Welcome to the NATO Strategic Communication WikiEdit
We're researching into how multilateral organisations involved in complex foreign policy environments can use strategic communication more effectively to achieve organisational objectives. NATO in Afghanistan is our primary case study. The basis of the research is centred around how strategic communication management can be improved to service the needs of the organisation.
This wiki embraces the idea that collaborative practice may contribute to the body of knowledge and therefore increase the quality of research output. Feel free to edit anywhere in the wiki.
In the 21st century, we live in an information rich environment, evidenced by 24/7 media coverage, real-time reporting, interactive internet usage, citizen-reporting and exponential communication technology development. This environment is global, where information can be accessed and provided from almost anywhere on the planet and where anyone with cheap and simple technology can contribute to the generation of narratives. Even the developing world is undergoing a communication revolution, ‘digital leap-frogging’ into this new world.
The world of journalism is in turmoil as rapid technological advances and user-generated content wipe away traditional business models. Equally, the fields of public relations, corporate communications and marketing are fighting to develop new ways of operating.
Political communications is also in transition, as shown by new electoral campaigns attempting to harness the power of this new environment.
In this rapidly developing global information environment, foreign policy is also succumbing to the new rules, with ‘new public diplomacy’ finding its way into ministries of foreign affairs and embassies across the world.

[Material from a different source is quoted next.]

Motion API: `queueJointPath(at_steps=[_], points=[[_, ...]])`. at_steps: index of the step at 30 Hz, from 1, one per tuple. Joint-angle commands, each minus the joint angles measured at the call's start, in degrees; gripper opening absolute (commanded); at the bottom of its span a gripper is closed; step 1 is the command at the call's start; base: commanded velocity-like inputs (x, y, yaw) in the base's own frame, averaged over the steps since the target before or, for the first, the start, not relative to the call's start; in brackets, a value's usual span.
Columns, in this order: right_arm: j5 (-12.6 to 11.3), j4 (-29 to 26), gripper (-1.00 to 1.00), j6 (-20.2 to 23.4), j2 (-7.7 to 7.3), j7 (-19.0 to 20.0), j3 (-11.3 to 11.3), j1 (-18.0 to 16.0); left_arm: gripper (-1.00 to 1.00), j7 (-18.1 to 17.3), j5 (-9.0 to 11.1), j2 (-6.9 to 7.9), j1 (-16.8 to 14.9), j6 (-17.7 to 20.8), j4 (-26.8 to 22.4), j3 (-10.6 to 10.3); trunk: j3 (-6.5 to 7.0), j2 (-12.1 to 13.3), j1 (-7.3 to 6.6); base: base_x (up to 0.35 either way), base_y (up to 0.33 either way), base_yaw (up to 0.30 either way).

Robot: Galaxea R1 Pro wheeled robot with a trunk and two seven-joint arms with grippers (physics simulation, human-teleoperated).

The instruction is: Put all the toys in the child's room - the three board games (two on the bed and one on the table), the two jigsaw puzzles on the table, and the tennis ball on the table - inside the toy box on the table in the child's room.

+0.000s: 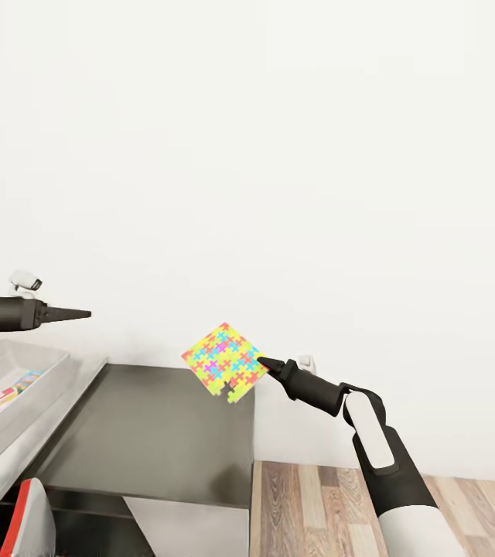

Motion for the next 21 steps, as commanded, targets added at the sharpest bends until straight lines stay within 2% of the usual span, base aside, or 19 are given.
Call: queueJointPath(at_steps=[1, 9, 12, 15, 17, 19, 20, 21], points=[[0.4, 0.0, -1.0, 0.4, 0.07, 0.4, -0.2, 0.0, 1.0, -0.1, 0.2, 0.54, -0.1, 0.3, 0.0, -0.2, -0.14, -0.1, 0.04, 0.0, 0.0, 0.28], [0.3, -0.3, -1.0, 0.6, 0.1, 0.3, 0.0, 0.0, 1.0, -0.4, 0.4, 5.21, 0.1, 0.3, 2.9, -0.6, -0.14, -0.1, 0.04, 0.0, 0.0, 0.29], [0.3, -0.3, -1.0, 0.7, 0.08, 0.4, 0.1, 0.0, 1.0, -1.6, 0.4, 6.01, 0.1, 0.3, 6.0, -0.6, -0.14, -0.1, 0.04, 0.0, 0.0, 0.292], [0.3, -0.3, -1.0, 0.7, 0.08, 0.4, 0.1, 0.0, 1.0, -2.5, 0.4, 6.22, 0.1, 0.3, 10.3, -0.6, -0.14, -0.1, 0.04, 0.0, 0.0, 0.292], [0.3, -0.3, -1.0, 0.7, 0.08, 0.4, 0.0, 0.0, 1.0, -2.8, 0.4, 6.3, 0.1, 0.3, 15.0, -0.5, -0.14, -0.1, 0.04, 0.0, 0.0, 0.292], [0.3, -0.3, -1.0, 0.7, 0.08, 0.5, -0.1, 0.0, 1.0, -3.1, 0.4, 6.42, 0.1, 0.3, 21.0, -0.5, -0.14, -0.1, 0.04, 0.0, 0.0, 0.286], [0.3, -0.3, -1.0, 0.8, 0.08, 0.5, -0.2, 0.0, 1.0, -3.7, 0.0, 6.44, 0.1, 0.1, 25.7, -0.5, -0.14, -0.1, 0.04, 0.0, 0.0, 0.273], [0.3, -0.3, -1.0, 0.8, 0.08, 0.5, -0.2, 0.0, 1.0, -4.0, -0.1, 6.43, 0.1, -0.2, 27.7, -0.5, -0.14, -0.1, 0.04, 0.0, 0.0, 0.27]])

And as an extension of foreign policy, warfare is not immune to the changes taking place. Whereas propaganda, deception and the manipulation of information are as ancient as warfare itself, the driving need to harness communication and information within the contemporary information maelstrom is being felt across militaries, politico-military alliances, insurgent groups, war-torn societies and terrorist entities.
In strict military terms, modern militaries have been developing capabilities over the last decade or so. Public affairs, media operations, information operations and, more recently, the notion of strategic communication have become increasingly a feature of modern military forces.
However, alongside the brisk and relentless changes, the development of military and diplomatic information and communication capabilities in the post 9/11 warfare environment, mostly signified by asymmetric counter-insurgency warfare, has been far from smooth. Adversaries have also utilised communications capabilities to potent effect.
Widespread comment and opinion, sourced largely from and about the Iraqi and Afghan theatres, have indicated that in contemporary warfare information utility and communication remain problematical, failing to effectively and efficiently contribute to the achievement of strategic objectives. In short, strategic communication has failed to deliver. This has been recognised at national levels, especially in the US, but the backdrop of NATO’s operations in Afghanistan has also provided similar sentiment.
Equally, NATO’s operations in Afghanistan present challenges considered highly contemporary in nature, in that they involve widespread communication issues through the politico-military and multinational organizational structure of NATO within a counter-insurgency context.
Within the field of international relations, whilst there are academic studies into the Afghan conflict, counter-insurgency, information operations, multinational organizations and NATO, none appear to address the issues presented by communication capabilities of multinational politico-military coalitions conducting counter-insurgency campaigns.
However, discourse in global, multinational and organizational communication capabilities within the corporate world is replete with academic work. Much of this is centred around the Excellence theory, proposed by Professor James Grunig in the 1990's after an extensive 15 year research programme. Although not without its detractors, this theory has been widely tested across the world. Further, there has been academic work associating this theory with public diplomacy and, notably, with public relations functions within NATO in a peacekeeping context, namely in Bosnia-Hercegovina.
This research intends to use previous related work, ongoing stances and established public relations theories, such as the Excellence theory, in order to examine their applicability to communication capabilities within a counter-insurgency context. From this study it is intended to forge a general normative theory for such capabilities under these circumstances.